▸ **Records for the exercise**
■ ■ ■
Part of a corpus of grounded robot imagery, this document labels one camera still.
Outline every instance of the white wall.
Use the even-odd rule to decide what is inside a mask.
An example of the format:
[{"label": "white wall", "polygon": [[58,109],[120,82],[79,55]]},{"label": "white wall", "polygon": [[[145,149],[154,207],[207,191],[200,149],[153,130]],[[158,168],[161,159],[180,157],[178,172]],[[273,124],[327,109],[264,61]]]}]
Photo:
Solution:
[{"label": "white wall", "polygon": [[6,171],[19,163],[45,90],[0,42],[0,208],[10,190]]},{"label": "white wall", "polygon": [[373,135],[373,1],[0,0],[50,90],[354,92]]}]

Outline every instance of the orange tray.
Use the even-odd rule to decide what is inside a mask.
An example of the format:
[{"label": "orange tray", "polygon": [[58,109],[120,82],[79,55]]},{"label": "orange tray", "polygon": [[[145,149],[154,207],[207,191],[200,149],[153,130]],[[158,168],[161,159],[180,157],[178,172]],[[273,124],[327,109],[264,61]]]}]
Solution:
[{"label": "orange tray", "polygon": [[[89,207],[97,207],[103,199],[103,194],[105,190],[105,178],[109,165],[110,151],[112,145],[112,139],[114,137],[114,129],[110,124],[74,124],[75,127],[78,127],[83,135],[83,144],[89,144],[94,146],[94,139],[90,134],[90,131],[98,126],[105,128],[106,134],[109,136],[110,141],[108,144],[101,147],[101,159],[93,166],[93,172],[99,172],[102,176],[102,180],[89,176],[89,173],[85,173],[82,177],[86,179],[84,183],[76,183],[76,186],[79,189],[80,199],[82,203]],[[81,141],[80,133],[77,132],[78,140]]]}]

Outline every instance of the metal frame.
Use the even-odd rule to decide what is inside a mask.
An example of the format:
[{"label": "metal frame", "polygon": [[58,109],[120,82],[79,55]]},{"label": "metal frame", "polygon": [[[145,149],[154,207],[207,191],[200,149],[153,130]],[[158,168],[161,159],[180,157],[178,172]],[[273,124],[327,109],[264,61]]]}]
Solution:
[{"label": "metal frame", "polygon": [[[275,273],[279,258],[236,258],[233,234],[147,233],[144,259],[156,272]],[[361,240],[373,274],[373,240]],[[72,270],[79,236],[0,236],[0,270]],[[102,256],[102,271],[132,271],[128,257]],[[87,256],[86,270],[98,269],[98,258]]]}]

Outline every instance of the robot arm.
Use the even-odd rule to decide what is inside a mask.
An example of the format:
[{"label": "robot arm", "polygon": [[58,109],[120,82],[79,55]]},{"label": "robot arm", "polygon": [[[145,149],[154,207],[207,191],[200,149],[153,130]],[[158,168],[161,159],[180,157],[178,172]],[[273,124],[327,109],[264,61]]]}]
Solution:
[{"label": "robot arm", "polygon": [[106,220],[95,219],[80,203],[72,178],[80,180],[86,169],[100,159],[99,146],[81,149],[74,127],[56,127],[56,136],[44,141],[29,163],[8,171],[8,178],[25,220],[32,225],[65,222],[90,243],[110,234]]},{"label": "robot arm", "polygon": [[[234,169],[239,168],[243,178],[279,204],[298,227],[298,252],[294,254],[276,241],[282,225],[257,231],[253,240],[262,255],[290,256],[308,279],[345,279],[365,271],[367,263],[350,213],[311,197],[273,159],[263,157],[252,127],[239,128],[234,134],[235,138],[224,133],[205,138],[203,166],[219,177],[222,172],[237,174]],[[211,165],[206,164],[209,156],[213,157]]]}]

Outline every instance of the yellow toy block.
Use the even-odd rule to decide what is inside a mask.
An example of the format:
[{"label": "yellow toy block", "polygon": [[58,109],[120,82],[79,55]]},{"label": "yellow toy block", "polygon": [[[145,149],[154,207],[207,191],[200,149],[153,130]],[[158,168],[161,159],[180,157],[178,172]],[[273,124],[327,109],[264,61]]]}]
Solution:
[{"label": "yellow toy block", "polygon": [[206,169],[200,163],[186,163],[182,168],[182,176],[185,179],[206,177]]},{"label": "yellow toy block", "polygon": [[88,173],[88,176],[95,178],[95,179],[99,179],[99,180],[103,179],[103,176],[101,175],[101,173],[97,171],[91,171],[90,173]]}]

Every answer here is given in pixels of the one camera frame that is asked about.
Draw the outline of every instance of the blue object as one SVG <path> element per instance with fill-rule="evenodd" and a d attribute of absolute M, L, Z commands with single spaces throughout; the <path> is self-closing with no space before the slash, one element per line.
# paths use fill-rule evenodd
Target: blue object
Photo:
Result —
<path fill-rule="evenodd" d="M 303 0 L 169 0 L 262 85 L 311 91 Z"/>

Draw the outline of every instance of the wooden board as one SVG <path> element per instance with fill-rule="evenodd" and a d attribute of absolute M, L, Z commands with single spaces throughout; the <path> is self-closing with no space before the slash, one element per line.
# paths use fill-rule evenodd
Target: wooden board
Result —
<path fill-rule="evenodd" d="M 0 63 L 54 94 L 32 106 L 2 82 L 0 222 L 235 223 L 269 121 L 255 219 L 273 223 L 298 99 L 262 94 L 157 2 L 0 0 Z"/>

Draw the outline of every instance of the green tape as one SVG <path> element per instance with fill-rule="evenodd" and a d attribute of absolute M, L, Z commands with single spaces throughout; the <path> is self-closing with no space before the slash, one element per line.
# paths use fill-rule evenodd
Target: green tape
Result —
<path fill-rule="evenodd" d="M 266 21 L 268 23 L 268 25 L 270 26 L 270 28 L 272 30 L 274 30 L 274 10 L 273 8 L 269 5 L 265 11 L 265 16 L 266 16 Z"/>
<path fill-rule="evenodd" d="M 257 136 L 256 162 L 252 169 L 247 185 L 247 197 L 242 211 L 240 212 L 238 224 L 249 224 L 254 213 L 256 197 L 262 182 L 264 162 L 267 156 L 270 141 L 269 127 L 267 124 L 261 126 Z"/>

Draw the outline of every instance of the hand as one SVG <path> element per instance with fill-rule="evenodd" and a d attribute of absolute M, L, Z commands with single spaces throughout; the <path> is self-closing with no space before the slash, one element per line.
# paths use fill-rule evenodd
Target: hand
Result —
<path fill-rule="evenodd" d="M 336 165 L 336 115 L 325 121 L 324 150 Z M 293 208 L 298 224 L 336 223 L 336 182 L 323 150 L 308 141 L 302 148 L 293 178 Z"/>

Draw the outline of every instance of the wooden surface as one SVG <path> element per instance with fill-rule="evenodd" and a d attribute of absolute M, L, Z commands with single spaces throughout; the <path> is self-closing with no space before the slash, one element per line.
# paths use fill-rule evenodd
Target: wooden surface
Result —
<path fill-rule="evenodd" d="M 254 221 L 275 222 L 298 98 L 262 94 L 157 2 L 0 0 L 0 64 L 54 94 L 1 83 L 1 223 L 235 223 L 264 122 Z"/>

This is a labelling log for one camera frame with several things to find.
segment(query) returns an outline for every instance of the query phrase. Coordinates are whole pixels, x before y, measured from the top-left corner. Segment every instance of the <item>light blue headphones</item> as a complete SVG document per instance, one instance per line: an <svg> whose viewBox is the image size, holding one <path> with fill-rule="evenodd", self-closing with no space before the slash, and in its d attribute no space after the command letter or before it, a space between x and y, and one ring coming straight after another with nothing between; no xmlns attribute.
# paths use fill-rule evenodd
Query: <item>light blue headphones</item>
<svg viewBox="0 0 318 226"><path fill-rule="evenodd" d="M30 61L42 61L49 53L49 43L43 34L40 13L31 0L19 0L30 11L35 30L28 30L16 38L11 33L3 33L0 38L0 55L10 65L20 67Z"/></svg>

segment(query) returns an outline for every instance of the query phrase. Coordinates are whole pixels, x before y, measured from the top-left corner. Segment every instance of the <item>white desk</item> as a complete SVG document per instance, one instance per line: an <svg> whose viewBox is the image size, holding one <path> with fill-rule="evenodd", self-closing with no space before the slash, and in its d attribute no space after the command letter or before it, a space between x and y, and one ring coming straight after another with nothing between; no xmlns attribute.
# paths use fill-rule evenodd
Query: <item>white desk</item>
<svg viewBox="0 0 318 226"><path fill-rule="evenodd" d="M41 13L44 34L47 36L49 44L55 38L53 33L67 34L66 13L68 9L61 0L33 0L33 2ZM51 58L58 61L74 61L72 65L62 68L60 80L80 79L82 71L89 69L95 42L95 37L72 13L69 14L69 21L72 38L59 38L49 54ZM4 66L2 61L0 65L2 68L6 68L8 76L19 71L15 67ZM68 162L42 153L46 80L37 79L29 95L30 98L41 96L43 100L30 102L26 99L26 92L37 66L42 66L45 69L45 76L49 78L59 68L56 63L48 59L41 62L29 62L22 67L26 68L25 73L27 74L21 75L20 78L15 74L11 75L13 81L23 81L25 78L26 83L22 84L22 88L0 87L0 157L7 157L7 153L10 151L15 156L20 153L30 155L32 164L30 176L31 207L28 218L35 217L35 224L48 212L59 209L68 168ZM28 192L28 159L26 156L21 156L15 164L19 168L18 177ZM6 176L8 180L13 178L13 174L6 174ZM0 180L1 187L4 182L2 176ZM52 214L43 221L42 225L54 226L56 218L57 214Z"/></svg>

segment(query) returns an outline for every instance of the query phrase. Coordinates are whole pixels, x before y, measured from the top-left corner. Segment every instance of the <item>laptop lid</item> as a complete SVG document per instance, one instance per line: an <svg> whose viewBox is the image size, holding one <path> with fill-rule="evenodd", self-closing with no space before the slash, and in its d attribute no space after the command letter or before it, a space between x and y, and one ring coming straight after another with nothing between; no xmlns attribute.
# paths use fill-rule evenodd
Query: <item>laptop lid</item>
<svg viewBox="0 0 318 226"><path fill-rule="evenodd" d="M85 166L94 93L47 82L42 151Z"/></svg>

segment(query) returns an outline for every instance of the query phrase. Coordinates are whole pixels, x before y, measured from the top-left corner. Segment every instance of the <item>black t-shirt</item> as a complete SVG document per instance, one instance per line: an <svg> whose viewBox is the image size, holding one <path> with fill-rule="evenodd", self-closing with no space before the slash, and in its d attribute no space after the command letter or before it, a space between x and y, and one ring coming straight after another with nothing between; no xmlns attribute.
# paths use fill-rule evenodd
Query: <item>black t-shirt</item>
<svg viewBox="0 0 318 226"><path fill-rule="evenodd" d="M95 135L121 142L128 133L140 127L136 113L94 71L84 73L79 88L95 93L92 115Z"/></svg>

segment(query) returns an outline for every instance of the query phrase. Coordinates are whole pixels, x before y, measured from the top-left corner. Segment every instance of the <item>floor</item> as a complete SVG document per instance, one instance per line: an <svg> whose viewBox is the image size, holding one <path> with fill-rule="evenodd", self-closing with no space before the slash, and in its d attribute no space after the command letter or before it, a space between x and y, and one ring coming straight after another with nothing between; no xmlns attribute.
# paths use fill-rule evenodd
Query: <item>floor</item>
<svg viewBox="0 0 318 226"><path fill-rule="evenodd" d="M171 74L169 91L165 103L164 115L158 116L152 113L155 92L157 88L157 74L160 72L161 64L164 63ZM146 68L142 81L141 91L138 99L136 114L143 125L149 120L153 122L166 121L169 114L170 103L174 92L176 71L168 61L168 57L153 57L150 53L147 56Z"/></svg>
■ ■ ■
▸ **Task goal**
Each line with the word "surface" in the records above belongs in the result; copy all of them.

▸ **Solution to the exercise**
Draw the outline of every instance of the wooden surface as one SVG <path> element per instance with fill-rule="evenodd" and a d attribute of absolute M, L, Z commands with single spaces throughout; the <path> is self-closing with no space before the slash, one element per line.
Target: wooden surface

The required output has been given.